### Brief
Please retype only the lines below that run from the one containing "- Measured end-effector" through the last line, both included, without altering a word.

### Recorded information

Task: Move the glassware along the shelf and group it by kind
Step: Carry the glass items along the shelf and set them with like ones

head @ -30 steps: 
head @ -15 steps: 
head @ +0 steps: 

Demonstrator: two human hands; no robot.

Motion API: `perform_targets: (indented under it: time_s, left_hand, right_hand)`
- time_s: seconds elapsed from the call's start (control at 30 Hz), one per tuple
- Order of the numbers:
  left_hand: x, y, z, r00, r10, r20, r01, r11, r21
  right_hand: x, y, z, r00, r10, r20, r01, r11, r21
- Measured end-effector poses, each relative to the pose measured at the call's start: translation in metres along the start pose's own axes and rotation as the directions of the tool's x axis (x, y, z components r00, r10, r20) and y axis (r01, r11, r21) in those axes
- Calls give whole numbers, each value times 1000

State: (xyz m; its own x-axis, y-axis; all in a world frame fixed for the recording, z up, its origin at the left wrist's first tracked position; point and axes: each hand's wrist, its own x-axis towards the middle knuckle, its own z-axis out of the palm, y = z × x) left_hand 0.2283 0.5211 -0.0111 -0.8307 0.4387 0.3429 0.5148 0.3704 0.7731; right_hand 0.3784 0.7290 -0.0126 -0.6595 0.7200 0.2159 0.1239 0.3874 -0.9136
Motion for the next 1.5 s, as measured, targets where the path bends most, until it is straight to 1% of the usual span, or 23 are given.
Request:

### Answer for this exercise
- Measured end-effector poses, each relative to the pose measured at the call's start: translation in metres along the start pose's own axes and rotation as the directions of the tool's x axis (x, y, z components r00, r10, r20) and y axis (r01, r11, r21) in those axes
- Calls give whole numbers, each value times 1000

State: (xyz m; its own x-axis, y-axis; all in a world frame fixed for the recording, z up, its origin at the left wrist's first tracked position; point and axes: each hand's wrist, its own x-axis towards the middle knuckle, its own z-axis out of the palm, y = z × x) left_hand 0.2283 0.5211 -0.0111 -0.8307 0.4387 0.3429 0.5148 0.3704 0.7731; right_hand 0.3784 0.7290 -0.0126 -0.6595 0.7200 0.2159 0.1239 0.3874 -0.9136
Motion for the next 1.5 s, as measured, targets where the path bends most, until it is straight to 1% of the usual span, or 23 are given.
Request:

Nothing further is required for this answer.